Tuesday, October 24, 2006

Statesman: Law on suspended driver licenses causing practical problems

Tougher laws don't always reduce behaviors they target - sometimes they only complicate them and make things worse. Here's a case in point:

The Austin Statesman published a fine story today on problems with the state's law on driving with a suspended license, altered in 2003 by a counterproductive piece of legislation that The Wretched of the Earth also complained about this week in Dallas. High fees intended as revenue generators are clogging the court system when defendants can't pay, costing taxpayers much more than the fines actually produce. The number of people driving without licenses actually increased as a result.

See especially comments from readers below the Statesman article for individual stories of how the law affects average people. These fines aren't making anyone safer, they're just clogging up the court system. The 80th Texas Legislature should definitely move to repeal them.

More on this from the Austin Criminal Defense Lawyer.

3 comments:

Anonymous said...

More time in jail instead of fines would make the roads safer, but that leads back to the revenue generating scam you spoke of.

Of course the money is needed to fund all the unfunded Federal welfare mandates. Endless loop

Anonymous said...

Celtic you didn't read the article. More time in jail instead of fines has clogged the courts and increased the number of people driving without licenses. The don't "need" the money for anything, they're LOSING money by doing this.

I'd argue the law made the roads less safe, the courts unnecessarily overburdened, soaked the taxpayers, and put anyone who's not pretty darn well off in a total Catch-22. This happened to my nephew and he had NO WAY to come up with the money for thousand dollar surcharges. It's just unreasonable. They should change it back. DWLS needs to be lowered to a C misdemeanor and drop this surcharge nonsense.

@800: Bill Buckley once said he'd rather be governed by the first hundred people in the Boston phone book than the Masschussetts legislature. Maybe that'd work as well as a lotter - you could rotate which city's "A-list" ran the state. ;)

Anonymous said...

This happened to my nephew and he had NO WAY to come up with the money for thousand dollar surcharges. It's just unreasonable.

This is interesting and I will agree, depending on what your nephew did to lose his license. I can tell you a story along this line. Part of the story can be seen here
Another big problem besides the easy availability of drugs, for this young man has been car insurance.

If you don't know per dollar spent, the number one money making racket in the us is the publishing business, but the #2 and the biggest scam of all under the heading of corporate greed (IMHO) is insurance, particularly car insurance.
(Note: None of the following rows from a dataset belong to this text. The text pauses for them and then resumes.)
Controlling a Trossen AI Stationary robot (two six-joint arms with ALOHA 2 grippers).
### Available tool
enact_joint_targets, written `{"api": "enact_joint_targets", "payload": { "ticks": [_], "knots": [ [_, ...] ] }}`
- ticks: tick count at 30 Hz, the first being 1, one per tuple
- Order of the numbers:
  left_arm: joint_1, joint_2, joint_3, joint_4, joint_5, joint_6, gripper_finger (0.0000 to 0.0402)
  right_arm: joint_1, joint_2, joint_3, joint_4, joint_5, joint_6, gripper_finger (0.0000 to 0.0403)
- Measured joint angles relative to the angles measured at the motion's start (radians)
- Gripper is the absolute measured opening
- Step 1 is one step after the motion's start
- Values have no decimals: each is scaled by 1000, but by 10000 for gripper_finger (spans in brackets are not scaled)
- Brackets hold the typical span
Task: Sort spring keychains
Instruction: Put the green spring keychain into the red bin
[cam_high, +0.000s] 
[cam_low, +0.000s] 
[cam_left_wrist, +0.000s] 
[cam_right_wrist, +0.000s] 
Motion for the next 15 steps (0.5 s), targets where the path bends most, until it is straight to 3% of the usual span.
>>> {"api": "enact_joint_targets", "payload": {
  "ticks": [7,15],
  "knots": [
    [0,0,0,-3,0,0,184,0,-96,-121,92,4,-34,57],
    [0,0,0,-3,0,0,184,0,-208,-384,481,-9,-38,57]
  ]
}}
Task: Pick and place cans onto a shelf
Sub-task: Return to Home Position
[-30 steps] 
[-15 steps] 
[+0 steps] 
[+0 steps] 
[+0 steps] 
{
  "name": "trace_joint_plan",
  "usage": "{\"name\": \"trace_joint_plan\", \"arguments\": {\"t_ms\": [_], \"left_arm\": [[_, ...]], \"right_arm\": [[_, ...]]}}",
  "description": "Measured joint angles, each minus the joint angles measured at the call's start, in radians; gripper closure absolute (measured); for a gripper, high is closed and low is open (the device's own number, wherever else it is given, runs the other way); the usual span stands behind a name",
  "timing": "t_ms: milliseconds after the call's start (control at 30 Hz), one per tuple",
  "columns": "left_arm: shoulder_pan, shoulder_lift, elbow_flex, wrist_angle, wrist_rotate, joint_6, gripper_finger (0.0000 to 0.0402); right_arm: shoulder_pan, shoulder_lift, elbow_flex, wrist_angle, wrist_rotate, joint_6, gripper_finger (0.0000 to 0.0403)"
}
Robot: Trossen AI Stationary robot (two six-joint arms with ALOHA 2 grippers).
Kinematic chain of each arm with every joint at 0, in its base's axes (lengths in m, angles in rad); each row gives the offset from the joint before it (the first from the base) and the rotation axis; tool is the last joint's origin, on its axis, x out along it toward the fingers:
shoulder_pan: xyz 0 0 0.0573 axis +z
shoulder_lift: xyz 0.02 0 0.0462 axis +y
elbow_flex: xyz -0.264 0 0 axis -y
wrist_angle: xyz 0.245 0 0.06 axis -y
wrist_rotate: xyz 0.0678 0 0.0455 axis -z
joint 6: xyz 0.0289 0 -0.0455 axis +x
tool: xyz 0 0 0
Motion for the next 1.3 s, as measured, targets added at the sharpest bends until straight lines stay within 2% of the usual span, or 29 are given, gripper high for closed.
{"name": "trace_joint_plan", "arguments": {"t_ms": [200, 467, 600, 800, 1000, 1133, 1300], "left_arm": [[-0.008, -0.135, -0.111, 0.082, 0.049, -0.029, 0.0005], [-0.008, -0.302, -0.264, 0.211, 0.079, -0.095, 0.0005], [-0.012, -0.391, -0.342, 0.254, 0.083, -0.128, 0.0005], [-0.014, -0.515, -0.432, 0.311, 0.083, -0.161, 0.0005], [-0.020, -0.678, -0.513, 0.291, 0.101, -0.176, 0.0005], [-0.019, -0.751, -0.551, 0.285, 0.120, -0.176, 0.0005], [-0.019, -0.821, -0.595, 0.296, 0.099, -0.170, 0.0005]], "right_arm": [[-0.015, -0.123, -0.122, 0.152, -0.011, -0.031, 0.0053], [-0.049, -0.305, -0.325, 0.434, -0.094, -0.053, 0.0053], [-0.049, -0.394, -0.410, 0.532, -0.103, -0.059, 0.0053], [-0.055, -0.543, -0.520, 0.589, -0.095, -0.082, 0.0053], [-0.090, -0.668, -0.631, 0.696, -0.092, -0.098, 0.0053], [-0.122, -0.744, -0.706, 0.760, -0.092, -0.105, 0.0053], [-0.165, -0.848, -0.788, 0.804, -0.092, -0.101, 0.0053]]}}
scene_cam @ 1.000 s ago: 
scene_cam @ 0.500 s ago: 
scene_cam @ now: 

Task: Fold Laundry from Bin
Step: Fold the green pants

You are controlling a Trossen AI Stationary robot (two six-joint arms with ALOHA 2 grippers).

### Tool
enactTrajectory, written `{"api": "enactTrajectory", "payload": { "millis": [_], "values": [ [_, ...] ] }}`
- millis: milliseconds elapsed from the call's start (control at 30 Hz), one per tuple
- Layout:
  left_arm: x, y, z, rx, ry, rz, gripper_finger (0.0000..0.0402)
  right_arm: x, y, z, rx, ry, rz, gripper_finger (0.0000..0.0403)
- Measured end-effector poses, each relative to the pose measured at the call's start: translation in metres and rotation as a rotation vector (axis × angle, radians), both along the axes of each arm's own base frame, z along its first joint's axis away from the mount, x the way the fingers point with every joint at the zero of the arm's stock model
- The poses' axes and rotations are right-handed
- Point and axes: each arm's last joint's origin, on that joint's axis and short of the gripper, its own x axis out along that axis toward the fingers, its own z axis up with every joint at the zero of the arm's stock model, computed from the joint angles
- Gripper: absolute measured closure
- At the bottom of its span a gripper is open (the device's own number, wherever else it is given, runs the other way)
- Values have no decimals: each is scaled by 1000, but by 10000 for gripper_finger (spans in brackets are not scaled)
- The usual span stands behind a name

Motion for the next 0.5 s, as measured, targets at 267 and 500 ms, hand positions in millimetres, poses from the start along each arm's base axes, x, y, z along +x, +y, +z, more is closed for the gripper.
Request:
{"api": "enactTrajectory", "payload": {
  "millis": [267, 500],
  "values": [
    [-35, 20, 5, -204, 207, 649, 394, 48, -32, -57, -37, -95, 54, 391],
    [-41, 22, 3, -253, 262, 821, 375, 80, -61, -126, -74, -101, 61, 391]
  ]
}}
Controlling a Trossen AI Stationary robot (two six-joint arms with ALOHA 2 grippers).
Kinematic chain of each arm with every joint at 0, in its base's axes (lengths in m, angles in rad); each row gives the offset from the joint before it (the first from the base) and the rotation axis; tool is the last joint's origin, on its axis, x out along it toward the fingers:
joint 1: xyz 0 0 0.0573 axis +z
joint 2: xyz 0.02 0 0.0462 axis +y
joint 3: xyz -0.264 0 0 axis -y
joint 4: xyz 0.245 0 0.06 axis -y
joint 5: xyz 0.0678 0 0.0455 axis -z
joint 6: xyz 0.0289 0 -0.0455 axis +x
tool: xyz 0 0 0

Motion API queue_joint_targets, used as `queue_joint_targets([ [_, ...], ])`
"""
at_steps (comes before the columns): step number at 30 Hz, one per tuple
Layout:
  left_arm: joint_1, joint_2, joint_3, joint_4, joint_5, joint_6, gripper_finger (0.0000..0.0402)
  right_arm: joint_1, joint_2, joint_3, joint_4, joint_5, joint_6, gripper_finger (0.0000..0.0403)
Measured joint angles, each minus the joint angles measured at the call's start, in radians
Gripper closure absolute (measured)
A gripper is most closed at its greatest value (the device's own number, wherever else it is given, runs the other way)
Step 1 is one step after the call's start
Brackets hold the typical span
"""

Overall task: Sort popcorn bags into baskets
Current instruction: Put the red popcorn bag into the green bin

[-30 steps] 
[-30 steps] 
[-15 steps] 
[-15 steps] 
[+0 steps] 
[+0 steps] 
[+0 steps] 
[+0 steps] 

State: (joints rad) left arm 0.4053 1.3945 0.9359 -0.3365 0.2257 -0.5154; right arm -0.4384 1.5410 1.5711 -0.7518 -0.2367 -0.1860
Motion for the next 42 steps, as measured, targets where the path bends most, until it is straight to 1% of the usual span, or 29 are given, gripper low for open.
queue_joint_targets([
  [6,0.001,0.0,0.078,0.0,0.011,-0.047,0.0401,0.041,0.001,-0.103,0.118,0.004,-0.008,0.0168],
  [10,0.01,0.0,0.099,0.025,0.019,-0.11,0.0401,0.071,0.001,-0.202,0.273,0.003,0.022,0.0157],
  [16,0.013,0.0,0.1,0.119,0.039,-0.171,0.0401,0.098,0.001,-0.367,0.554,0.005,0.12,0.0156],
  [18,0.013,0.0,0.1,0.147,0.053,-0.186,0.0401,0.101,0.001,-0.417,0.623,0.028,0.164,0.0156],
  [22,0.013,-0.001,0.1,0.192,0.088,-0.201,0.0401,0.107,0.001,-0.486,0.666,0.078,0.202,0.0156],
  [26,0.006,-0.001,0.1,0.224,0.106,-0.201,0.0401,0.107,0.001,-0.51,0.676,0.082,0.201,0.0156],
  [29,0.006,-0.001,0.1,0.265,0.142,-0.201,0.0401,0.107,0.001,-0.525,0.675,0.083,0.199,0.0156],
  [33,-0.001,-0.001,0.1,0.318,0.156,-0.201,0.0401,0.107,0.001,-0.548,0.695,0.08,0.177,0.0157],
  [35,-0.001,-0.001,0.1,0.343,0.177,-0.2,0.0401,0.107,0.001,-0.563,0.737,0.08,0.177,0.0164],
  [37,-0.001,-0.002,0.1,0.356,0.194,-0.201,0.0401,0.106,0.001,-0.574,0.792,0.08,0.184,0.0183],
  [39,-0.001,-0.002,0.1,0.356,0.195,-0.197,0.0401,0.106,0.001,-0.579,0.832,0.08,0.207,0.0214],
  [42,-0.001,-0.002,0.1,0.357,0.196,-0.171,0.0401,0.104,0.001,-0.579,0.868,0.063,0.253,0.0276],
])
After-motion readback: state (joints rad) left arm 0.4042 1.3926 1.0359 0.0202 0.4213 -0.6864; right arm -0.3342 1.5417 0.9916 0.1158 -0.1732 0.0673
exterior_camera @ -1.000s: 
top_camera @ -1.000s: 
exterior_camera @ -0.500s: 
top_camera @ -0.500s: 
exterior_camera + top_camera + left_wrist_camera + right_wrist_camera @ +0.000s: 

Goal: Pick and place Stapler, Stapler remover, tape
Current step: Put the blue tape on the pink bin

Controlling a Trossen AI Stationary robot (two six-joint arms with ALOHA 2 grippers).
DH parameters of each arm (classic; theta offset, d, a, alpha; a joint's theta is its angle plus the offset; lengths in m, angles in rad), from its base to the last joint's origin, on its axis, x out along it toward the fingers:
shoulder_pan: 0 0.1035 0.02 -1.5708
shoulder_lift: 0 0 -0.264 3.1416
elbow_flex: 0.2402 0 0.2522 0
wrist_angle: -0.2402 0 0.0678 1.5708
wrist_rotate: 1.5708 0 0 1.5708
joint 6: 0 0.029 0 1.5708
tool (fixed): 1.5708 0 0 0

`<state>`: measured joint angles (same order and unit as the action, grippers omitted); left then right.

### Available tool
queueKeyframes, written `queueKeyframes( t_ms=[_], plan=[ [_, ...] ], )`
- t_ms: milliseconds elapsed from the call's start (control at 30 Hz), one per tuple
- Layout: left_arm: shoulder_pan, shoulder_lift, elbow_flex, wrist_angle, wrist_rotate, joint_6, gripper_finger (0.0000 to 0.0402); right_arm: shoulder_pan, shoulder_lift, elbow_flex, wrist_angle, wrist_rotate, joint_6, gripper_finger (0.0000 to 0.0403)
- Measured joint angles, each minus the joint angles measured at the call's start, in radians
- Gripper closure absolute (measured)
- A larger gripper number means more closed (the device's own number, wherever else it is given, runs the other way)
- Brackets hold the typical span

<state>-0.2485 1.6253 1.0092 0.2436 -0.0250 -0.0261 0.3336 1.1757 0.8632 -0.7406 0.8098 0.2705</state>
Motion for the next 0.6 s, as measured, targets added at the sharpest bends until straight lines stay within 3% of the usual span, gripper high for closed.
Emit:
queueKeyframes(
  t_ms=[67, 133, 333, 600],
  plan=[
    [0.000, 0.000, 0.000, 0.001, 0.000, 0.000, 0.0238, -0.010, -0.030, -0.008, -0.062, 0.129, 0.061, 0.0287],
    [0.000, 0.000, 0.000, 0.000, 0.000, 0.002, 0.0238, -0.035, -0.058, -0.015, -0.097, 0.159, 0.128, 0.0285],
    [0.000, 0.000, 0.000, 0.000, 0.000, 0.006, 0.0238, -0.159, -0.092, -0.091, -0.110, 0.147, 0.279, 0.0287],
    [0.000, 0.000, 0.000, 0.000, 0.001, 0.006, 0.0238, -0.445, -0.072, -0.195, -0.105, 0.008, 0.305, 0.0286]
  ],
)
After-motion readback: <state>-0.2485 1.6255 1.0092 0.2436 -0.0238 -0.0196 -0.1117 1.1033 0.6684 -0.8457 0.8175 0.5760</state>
A scam mandated and conveniently aided by the lawyers who run our government and therefore gain huge wealth for there ambulance chasing brethren. He lost his license and has a huge fine hanging over his head because of repeated violations. He has to drive to work and make money. But he can't make enough to pay insurance and eat. The fines get bigger as they always are watching for him. An endless loop for him, and wrong. Then there are the dads who get behind on child support and lose their license and start racking up the fines. Scott likes to explore the things that hurt the poor so much and that is a good thing. Car insurance is one of these things.

But when it comes to drunks and drugged repeat offenders they need to be off the road. They need to be in jail. But if they were off the road, the profits made from the ridiculous costs of insurance made by the ambulance chasing lawyers would go away also. An endless scam.

And if you think fines aren't a significant part of government budgets you are wrong.

@800: Bill Buckley once said he'd rather be governed by the first hundred people in the Boston phone book than the Masschussetts legislature. Maybe that'd work as well as a lotter - you could rotate which city's "A-list" ran the state. ;)

I couldn't agree more.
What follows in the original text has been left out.